Exercise aim: Look below for lines that hold the string "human" and copy each one.

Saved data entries
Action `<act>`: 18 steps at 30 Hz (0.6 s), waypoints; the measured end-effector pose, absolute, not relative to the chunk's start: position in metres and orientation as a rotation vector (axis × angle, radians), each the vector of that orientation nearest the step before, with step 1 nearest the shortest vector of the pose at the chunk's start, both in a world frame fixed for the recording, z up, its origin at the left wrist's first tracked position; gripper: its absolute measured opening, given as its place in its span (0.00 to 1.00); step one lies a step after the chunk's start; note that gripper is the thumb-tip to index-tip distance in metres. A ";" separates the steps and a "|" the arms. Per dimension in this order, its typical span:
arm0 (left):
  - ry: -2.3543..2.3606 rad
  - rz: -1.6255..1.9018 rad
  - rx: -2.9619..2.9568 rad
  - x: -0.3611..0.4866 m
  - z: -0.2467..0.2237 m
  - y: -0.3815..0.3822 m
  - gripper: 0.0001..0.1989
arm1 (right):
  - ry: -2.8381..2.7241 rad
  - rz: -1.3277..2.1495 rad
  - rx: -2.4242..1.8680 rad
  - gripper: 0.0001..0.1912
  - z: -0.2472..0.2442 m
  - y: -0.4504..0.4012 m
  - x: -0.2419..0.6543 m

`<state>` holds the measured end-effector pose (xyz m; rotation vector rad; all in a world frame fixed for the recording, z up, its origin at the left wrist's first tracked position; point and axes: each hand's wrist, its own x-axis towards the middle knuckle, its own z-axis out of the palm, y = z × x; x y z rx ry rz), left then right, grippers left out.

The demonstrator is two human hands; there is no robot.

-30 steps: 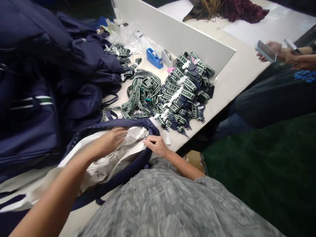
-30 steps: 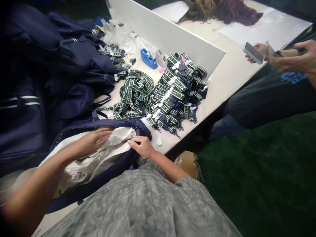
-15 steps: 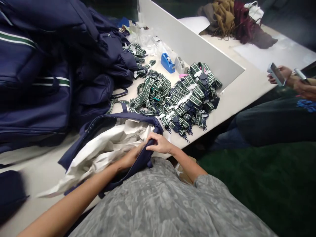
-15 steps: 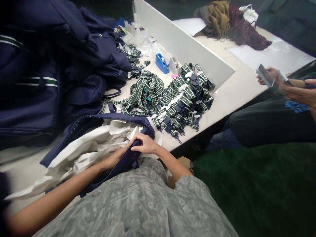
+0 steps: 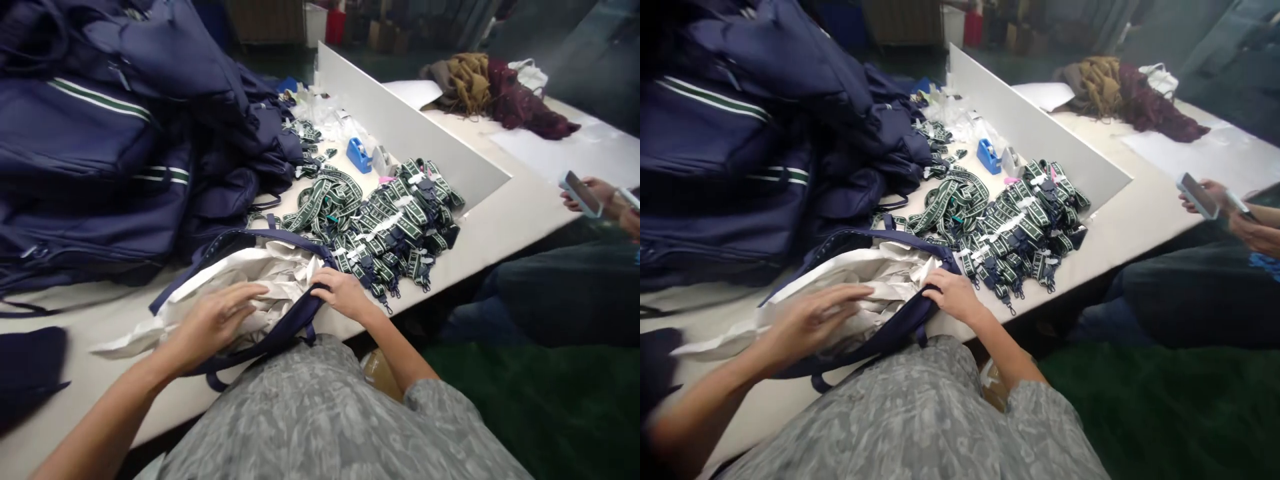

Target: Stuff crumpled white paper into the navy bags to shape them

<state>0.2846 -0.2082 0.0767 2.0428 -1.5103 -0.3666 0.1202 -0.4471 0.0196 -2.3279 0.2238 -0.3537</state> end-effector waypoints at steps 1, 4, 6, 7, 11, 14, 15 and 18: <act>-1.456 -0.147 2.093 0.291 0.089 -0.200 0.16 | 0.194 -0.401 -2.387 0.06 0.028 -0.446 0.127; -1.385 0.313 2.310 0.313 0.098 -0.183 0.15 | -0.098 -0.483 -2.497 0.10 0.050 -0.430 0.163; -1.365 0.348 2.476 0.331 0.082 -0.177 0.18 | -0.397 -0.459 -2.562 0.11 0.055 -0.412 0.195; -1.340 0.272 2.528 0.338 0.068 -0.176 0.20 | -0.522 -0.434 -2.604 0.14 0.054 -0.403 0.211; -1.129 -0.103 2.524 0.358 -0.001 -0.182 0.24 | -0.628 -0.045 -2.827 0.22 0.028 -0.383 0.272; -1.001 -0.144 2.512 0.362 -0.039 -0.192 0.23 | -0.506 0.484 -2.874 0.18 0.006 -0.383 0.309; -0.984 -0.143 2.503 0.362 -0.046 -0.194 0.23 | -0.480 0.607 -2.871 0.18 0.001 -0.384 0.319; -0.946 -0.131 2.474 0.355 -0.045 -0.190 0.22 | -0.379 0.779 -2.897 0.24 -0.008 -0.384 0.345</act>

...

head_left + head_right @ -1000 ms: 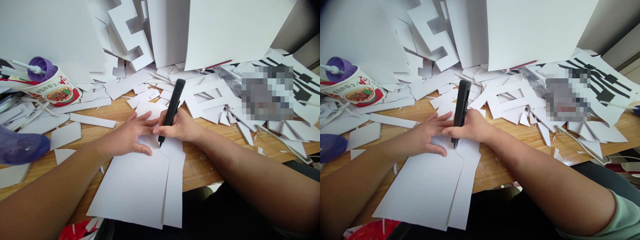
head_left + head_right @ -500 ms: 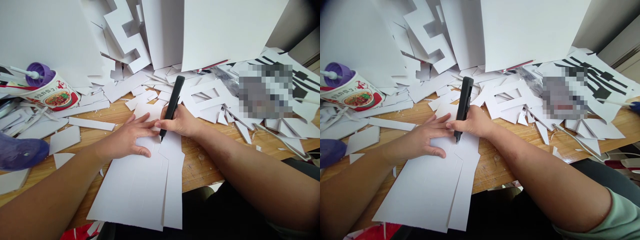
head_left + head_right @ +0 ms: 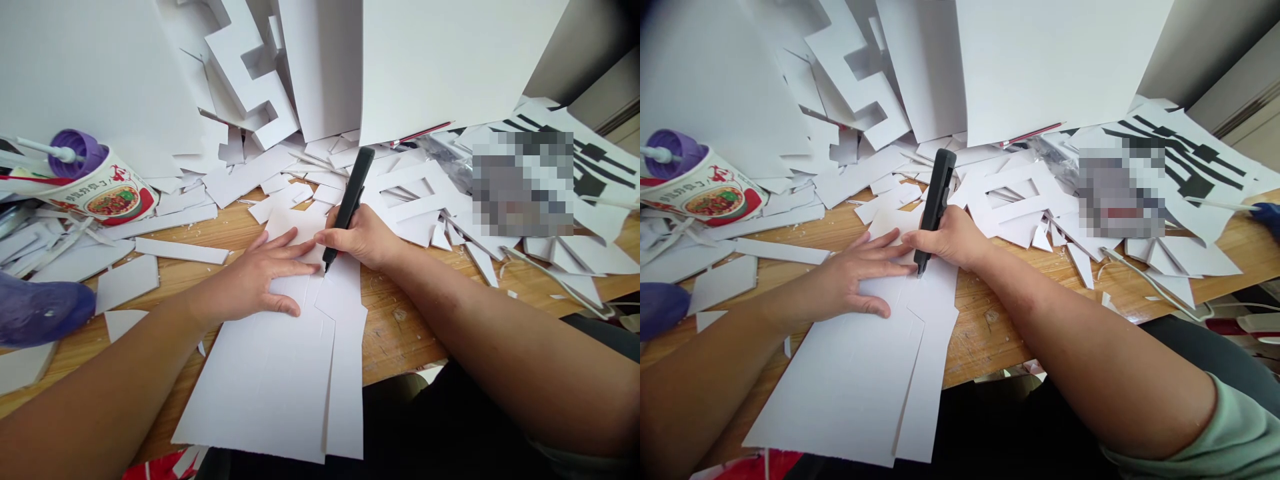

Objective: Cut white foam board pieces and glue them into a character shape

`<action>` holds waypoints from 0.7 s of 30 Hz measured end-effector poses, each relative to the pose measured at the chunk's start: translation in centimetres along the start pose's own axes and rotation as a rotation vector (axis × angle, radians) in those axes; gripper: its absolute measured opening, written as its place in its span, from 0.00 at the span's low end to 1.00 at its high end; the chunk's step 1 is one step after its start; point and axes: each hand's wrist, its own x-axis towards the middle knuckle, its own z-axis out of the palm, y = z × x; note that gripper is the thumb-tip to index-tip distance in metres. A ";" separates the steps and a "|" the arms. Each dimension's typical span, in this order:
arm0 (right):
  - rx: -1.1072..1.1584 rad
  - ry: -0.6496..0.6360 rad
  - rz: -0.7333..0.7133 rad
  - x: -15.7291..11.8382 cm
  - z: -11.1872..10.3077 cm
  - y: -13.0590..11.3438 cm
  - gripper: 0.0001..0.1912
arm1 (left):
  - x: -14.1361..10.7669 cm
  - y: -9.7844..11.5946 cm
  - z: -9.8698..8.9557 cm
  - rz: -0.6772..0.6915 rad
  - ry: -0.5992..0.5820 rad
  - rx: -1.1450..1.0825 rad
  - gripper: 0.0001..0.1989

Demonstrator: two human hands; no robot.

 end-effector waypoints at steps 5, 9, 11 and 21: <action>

Result of the task:
The demonstrator is two human hands; there is no robot.
Demonstrator: two human hands; no robot.

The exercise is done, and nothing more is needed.